**Required action:** Using the records below, transcribe word for word the stretch from the line that contains "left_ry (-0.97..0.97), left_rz" through the line that contains "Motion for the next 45", both end lines included, and nothing else.

⟨

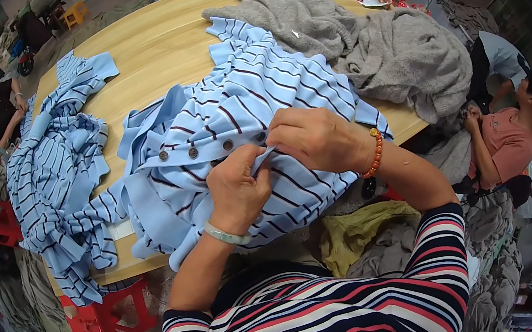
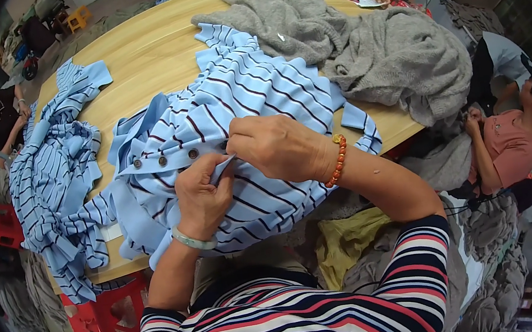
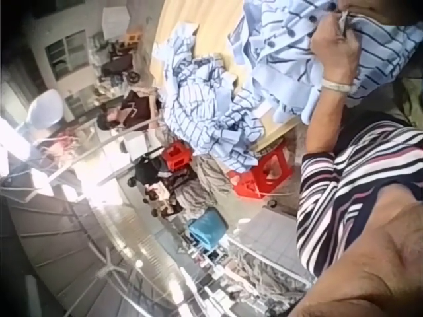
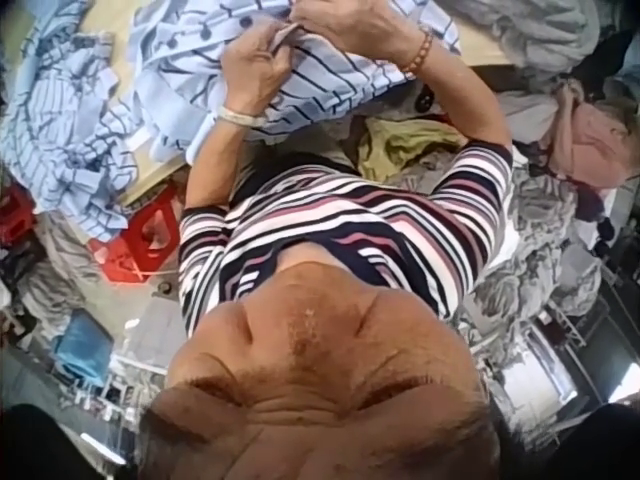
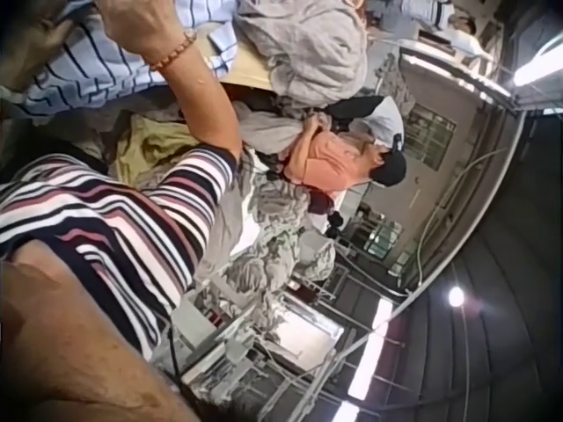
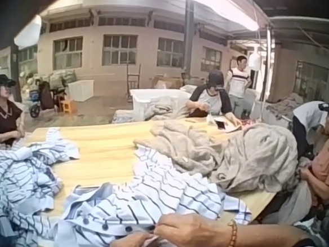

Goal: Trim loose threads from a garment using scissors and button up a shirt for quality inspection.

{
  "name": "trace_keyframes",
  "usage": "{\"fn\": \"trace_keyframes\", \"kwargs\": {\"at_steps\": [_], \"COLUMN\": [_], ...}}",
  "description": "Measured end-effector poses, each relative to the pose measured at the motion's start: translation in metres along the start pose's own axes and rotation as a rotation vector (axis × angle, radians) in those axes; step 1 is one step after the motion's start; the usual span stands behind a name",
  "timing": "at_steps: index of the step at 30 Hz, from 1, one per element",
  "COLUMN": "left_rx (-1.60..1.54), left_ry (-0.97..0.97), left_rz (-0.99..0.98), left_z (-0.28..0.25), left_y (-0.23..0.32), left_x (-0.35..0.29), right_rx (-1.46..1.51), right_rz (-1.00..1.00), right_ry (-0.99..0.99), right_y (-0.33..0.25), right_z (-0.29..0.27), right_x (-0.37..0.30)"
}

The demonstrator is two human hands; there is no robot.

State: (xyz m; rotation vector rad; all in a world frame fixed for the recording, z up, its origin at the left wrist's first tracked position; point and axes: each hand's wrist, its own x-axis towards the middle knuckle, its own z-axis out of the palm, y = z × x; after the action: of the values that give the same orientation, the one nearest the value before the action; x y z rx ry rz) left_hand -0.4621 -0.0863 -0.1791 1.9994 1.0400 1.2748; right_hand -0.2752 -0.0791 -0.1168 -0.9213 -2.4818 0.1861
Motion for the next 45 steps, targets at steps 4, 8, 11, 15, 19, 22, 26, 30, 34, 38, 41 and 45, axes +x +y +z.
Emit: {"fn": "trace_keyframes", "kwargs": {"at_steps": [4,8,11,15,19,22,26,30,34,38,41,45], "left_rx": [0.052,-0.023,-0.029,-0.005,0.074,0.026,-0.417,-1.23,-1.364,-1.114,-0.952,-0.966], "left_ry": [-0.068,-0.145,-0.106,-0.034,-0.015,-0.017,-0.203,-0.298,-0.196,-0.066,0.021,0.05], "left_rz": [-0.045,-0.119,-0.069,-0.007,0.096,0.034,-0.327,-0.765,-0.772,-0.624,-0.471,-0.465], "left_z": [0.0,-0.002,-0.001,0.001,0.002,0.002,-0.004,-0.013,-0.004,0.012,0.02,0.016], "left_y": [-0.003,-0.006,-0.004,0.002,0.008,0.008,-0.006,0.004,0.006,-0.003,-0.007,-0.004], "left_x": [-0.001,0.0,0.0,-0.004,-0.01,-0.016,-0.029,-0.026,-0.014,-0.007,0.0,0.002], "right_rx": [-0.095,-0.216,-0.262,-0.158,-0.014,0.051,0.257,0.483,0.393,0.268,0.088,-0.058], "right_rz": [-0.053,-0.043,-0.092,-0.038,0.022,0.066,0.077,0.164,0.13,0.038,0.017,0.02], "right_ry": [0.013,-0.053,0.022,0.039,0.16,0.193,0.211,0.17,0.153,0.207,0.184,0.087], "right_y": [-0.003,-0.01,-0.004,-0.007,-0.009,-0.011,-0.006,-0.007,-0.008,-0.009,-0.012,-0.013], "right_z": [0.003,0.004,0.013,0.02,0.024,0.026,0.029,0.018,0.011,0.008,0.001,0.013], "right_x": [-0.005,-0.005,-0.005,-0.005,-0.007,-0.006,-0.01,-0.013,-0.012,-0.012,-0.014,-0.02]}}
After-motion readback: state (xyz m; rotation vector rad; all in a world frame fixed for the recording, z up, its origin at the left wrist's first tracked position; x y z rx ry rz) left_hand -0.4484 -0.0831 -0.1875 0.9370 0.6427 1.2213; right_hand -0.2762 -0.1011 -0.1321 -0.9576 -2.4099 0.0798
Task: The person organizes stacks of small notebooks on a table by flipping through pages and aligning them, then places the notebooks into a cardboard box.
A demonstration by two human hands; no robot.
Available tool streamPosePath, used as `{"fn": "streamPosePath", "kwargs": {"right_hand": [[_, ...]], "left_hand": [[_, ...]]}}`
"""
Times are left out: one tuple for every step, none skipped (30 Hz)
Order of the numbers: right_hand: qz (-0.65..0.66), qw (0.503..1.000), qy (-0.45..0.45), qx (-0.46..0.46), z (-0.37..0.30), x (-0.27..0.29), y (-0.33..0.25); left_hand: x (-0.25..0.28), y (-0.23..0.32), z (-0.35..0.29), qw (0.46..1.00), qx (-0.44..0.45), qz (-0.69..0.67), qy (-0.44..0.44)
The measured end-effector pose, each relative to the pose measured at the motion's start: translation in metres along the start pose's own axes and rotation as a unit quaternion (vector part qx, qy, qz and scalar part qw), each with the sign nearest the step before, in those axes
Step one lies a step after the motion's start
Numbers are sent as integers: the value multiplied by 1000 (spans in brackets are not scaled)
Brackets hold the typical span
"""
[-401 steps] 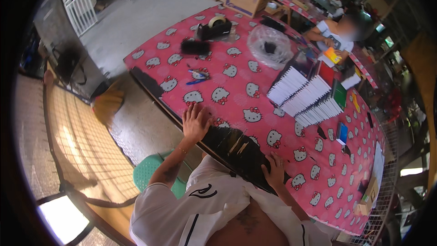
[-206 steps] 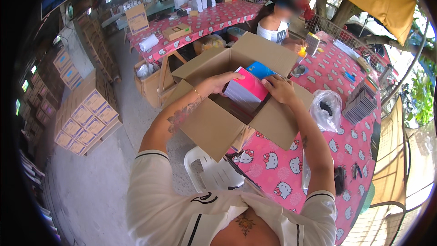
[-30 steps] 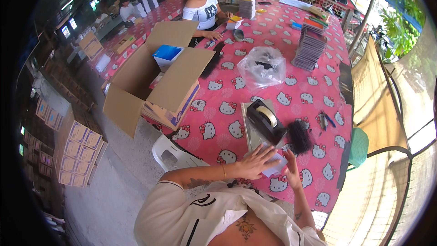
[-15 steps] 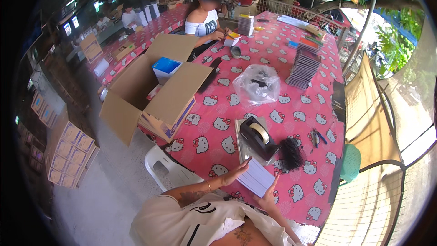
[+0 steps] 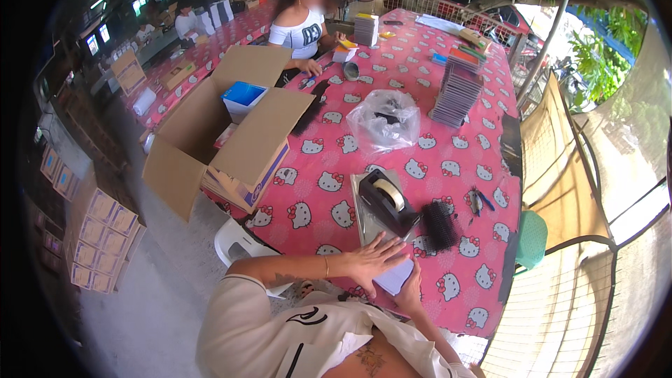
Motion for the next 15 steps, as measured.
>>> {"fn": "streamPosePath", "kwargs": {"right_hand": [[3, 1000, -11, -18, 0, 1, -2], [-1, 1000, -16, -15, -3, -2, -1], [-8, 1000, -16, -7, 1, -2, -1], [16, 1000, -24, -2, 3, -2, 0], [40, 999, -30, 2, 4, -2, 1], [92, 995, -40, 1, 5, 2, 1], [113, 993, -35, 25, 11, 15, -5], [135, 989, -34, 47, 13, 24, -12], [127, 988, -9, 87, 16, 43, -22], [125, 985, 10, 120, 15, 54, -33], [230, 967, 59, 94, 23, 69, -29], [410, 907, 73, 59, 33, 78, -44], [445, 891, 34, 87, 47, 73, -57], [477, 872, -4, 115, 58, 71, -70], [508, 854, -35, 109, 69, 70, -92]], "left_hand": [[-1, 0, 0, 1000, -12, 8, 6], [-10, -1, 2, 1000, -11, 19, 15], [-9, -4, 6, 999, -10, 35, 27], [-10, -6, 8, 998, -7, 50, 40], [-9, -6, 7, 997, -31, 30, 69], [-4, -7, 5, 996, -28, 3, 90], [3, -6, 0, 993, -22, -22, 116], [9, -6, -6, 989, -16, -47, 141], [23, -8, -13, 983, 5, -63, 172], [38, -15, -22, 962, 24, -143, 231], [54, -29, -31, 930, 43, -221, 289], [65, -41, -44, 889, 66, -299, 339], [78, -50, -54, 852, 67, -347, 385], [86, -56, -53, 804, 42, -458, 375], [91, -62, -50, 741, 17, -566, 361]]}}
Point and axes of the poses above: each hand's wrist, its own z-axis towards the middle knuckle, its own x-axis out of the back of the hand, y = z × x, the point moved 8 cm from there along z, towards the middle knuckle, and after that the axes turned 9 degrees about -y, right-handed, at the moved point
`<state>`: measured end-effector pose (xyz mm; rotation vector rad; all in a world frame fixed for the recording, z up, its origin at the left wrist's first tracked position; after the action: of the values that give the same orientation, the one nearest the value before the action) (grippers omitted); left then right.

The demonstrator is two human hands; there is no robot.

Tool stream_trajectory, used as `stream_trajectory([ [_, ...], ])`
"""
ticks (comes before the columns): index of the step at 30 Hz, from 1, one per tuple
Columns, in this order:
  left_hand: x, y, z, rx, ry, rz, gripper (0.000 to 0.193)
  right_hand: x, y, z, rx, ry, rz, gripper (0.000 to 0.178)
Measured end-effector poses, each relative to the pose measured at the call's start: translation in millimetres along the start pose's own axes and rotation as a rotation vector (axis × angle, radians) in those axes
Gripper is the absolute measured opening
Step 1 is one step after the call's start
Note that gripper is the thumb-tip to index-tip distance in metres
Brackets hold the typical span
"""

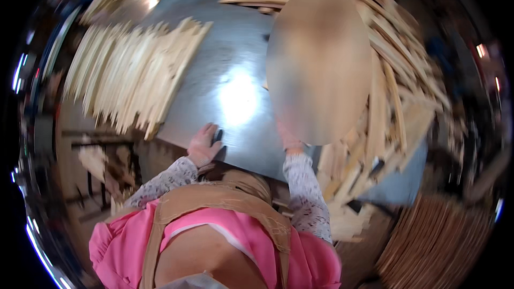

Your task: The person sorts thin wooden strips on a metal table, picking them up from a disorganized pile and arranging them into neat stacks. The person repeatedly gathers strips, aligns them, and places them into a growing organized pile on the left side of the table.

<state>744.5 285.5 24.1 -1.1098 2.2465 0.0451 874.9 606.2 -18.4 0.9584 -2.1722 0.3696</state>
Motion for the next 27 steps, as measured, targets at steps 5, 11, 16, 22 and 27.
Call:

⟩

**Exercise solution:**
  "COLUMN": "left_rx (-1.60..1.54), left_ry (-0.97..0.97), left_rz (-0.99..0.98), left_z (-0.28..0.25), left_y (-0.23..0.32), left_x (-0.35..0.29), right_rx (-1.46..1.51), right_rz (-1.00..1.00), right_ry (-0.99..0.99), right_y (-0.33..0.25), right_z (-0.29..0.27), right_x (-0.37..0.30)"
}

The demonstrator is two human hands; there is no robot.

State: (xyz m; rotation vector rad; all in a world frame fixed for the recording, z up, its origin at the left wrist's first tracked position; point and axes: each hand's wrist, its own x-axis towards the middle knuckle, its own z-axis out of the palm, y = z × x; after the action: of the values that give the same orientation, the one nearest the value before the action; x y z rx ry rz) left_hand -0.4621 -0.0863 -0.1791 1.9994 1.0400 1.2748; right_hand -0.2752 -0.0791 -0.1168 -0.9213 -2.4818 0.1861
Motion for the next 45 steps, targets at steps 4, 8, 11, 15, 19, 22, 26, 30, 34, 38, 41 and 45, axes +x +y +z.

No more output is required.